• [Data]
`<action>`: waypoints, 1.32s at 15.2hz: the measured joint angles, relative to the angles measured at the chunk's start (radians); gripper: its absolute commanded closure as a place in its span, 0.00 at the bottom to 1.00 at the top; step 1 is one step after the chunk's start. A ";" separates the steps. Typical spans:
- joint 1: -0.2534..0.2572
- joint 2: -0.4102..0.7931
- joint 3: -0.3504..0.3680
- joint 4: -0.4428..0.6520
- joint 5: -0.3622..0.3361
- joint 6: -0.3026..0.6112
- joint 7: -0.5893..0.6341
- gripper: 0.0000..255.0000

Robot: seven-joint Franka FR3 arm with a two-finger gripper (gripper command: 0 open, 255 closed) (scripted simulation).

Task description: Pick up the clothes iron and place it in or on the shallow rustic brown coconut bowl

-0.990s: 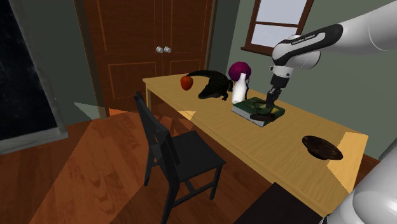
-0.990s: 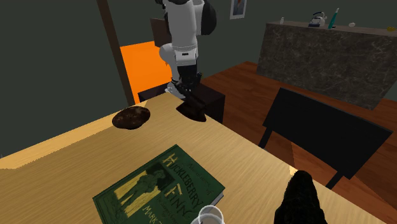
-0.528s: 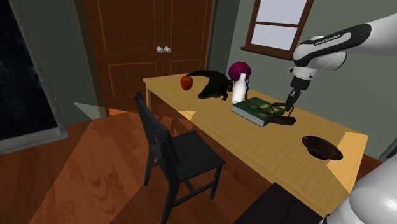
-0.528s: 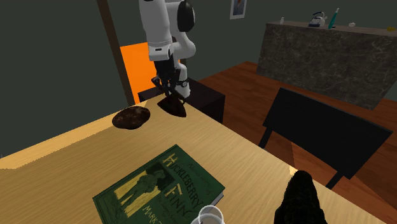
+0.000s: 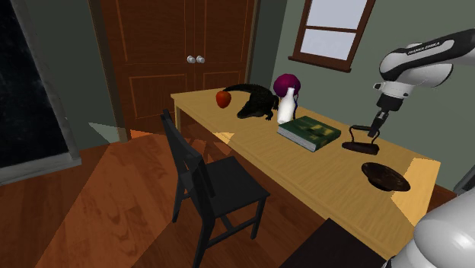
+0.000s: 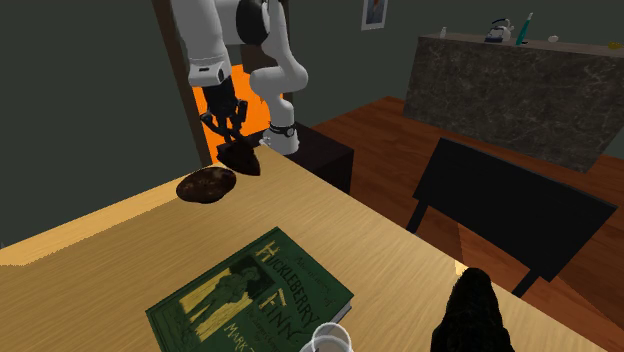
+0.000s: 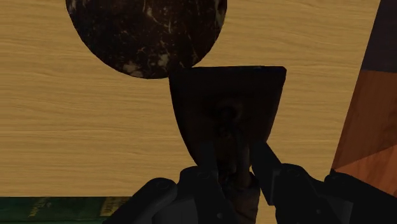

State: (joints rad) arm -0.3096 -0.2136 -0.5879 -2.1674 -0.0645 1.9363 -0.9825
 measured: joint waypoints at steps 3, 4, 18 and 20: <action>-0.030 -0.016 -0.039 0.021 -0.019 -0.034 -0.061 1.00; -0.040 -0.016 -0.055 0.023 -0.024 -0.035 -0.085 1.00; -0.117 0.046 -0.211 0.065 -0.023 -0.021 -0.324 1.00; -0.116 0.059 -0.216 0.047 -0.015 0.006 -0.330 1.00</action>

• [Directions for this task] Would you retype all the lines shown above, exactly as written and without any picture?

• [Response to this task]
`<action>`: waypoints, 1.32s at 15.2hz: the measured joint angles, relative to the angles measured at the chunk's start (radians); gripper: its absolute commanded closure as a place in its span, 0.00 at the bottom to 1.00 at the top; step 1 is one step after the chunk's start. A ";" separates the steps. Typical spans:
- joint 1: -0.2534..0.2572
- joint 2: -0.4102..0.7931
- joint 3: -0.3504..0.3680
- joint 4: -0.4428..0.6520
- joint 5: -0.3622..0.3361
- joint 6: -0.3026..0.6112
- joint 7: -0.5893..0.6341
- gripper: 0.0000..255.0000

Robot: seven-joint Franka FR3 arm with a two-finger gripper (gripper command: 0 open, 255 closed) (scripted simulation).

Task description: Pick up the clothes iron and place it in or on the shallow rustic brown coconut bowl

-0.990s: 
-0.990s: 
-0.528s: 
-0.528s: 
+0.000s: 
+0.000s: 
+0.000s: 

State: (joints rad) arm -0.3096 -0.2136 -0.5879 -2.1674 -0.0645 1.9363 -0.9825
 measured: joint waypoints at steps 3, 4, 18 and 20: <action>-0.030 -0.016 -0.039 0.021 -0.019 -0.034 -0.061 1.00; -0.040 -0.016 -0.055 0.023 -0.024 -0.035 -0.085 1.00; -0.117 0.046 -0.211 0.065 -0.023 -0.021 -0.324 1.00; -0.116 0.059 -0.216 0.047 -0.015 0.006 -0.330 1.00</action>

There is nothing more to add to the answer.